Terminal Services Server – local printer redirection errors help

printerredirectionterminal-server

I am using a Windows Server 2008 Standard set up with Terminal Services.

Generally it has worked well, including when printing to locally attached printers / printer redirection.

Today at a particular site all 4 machines are unable to print to their local printers properly.

One printer is an HP Color LaserJet CP1215 set up on a Print Server (IOGear). When I print to this printer, I see a Windows Terminal Services Printing Service error. Click OK, and it actually usually WILL print.

I also receive the same error when using the XPS writer to the local machine – though it usually WILL print. That is my work-around – I write it to the desktop then print locally.

The main problem is:

The other printer is a HP LJ 1200. It is connected USB to an XP Pro machine and shared. The error happens on the directly attached machine as well as the remote machines. When printing from the TS session I get a invalid access code. I can not print at all to this printer – which is the one I really need to.

Any ideas? I have tried updating drivers, deleting and re-installing printers, logging in as administrative users on both the local machines and TS.

Best Answer

I've run into soooo many problems with printers & Terminal Services (now known as Remote Desktop Services) that I can probably write a book on what to do & not to do...
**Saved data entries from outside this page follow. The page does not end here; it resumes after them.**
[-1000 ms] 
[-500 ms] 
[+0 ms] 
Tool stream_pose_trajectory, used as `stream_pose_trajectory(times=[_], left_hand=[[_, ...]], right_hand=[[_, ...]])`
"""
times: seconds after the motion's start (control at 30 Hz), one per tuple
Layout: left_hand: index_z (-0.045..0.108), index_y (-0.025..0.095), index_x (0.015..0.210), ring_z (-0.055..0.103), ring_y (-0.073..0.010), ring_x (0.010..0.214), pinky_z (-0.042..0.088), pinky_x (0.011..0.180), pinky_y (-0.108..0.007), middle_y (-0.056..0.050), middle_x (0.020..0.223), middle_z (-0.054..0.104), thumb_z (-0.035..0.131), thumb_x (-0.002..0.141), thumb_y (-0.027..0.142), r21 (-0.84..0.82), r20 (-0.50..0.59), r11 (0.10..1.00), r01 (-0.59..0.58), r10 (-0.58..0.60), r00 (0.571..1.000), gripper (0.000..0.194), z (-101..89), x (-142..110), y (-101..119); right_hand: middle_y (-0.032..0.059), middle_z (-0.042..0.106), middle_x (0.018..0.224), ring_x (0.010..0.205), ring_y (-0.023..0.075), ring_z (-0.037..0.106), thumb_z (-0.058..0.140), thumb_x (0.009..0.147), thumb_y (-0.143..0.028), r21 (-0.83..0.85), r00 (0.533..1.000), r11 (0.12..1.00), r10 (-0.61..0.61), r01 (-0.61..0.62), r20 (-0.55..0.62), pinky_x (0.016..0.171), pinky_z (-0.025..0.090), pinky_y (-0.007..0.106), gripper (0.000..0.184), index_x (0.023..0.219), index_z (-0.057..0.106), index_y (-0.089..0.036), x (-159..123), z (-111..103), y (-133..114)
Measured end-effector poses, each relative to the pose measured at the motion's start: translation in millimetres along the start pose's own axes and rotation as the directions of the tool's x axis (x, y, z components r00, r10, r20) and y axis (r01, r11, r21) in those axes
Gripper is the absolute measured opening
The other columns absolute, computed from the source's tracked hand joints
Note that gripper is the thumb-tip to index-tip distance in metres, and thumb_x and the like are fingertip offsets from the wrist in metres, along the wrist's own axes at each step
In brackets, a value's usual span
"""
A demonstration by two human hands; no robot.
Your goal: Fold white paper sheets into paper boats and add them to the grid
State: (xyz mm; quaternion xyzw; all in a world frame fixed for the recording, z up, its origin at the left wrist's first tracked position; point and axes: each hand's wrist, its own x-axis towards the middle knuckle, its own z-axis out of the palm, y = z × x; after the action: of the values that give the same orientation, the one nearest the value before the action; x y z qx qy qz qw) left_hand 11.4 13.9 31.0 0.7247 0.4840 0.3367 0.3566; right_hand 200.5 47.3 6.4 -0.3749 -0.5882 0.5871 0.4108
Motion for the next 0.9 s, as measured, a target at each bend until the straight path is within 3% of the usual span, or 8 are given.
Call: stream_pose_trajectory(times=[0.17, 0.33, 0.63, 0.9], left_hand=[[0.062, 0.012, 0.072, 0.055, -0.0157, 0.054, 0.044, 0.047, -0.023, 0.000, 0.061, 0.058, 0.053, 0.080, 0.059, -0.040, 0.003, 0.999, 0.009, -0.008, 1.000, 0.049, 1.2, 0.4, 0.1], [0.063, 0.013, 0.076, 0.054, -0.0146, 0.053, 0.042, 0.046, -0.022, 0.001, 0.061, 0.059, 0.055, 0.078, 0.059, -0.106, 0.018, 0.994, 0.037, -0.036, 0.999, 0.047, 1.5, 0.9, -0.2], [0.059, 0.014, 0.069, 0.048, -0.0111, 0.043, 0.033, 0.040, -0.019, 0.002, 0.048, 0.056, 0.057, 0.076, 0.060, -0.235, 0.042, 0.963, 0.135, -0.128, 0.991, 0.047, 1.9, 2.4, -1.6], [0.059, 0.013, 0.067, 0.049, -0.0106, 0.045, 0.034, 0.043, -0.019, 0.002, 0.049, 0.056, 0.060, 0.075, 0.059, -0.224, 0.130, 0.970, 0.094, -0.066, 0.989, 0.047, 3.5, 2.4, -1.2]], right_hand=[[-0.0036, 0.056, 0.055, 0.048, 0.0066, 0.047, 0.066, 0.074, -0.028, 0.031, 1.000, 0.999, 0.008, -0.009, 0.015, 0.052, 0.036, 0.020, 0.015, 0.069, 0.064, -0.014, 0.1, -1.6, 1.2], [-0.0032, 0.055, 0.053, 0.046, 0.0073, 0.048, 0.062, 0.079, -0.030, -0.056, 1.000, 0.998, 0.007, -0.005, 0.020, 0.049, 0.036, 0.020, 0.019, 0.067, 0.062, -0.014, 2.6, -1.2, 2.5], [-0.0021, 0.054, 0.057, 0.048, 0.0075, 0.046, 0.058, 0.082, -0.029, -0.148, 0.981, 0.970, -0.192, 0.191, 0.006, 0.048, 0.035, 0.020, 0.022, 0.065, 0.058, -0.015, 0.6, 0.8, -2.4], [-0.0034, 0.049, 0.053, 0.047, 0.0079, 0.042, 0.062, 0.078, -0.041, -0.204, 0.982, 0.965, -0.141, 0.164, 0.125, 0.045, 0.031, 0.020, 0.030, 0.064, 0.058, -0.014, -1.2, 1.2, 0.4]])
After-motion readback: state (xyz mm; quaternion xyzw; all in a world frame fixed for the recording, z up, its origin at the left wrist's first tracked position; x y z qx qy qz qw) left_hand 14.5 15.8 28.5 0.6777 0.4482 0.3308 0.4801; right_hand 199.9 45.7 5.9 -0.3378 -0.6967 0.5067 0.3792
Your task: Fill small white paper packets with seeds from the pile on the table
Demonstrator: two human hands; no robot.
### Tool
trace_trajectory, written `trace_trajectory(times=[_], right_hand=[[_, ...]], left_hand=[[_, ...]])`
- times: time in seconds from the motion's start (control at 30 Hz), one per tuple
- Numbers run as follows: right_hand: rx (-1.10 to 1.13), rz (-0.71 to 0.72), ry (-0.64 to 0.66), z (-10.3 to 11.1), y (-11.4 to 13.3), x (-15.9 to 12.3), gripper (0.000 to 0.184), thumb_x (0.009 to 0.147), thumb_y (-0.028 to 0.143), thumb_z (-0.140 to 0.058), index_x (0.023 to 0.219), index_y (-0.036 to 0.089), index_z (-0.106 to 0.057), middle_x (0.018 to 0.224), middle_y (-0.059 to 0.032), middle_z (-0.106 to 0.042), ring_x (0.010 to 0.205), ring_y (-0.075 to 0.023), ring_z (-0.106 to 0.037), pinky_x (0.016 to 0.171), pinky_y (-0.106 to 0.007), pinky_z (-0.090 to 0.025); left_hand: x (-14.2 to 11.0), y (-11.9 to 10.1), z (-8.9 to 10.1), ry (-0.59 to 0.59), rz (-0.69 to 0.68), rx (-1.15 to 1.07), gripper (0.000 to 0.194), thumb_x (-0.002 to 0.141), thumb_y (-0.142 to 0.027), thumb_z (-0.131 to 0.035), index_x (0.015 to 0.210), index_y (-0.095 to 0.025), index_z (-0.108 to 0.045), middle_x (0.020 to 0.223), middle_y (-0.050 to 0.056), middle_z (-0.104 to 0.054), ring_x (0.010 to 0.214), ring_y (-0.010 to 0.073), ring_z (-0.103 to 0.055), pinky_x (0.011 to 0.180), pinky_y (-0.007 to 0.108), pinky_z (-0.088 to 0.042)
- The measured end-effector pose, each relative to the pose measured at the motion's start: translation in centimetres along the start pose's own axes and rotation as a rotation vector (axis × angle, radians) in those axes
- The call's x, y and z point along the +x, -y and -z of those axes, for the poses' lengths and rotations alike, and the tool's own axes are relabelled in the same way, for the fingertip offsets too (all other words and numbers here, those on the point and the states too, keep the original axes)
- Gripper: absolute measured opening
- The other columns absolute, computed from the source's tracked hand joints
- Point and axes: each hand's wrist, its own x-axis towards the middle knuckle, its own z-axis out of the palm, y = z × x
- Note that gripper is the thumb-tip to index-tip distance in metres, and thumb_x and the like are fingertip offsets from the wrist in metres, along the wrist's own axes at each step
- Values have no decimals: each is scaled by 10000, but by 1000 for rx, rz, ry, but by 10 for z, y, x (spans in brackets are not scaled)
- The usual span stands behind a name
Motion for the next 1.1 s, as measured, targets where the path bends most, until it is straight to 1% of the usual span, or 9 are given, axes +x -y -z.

All that aside... 51% of the problem is that Windows XP doesn't play nice with XPS printing system... and Microsoft has no desire to fix it. XP is dead/dying. There are several incompatibilities between the Windows XP printing system and the XPS Printing Framework that the Microsoft TS Easy-Print is based on.

With that in-mind, there is a small glimmer of hope. If you can manage to get the same driver for both machines installed, and let the RDS use the native HP driver instead of relying on the TS Easy Print driver... most of your problems will go away.

If you're not using the TS Easy-print driver... then the problems you're running into are based on the fact that the drivers you are using are "host-based" drivers. What this means is that the drivers are poorly written (Yes, HP has done this several times) and rely on being able to talk DIRECTLY to the printer instead of going through the windows printing system or use some some hard-coded port names or whatever else they could come up with. If this is the case, you'll also find that you will have similar problems if you try to print via UNC path on a networked machine. i.e. \computer1\printer What you can do in this situation is a bit of hit & miss. HP makes a "Universal Print Driver" which is supposed to use some sort of generic print language that most printers understand (i.e. PCL3 or PCL5 or postscript etc...) You will typically lose some functionality on the printer (if you can get it to work) but it will function much better in a RDS environment.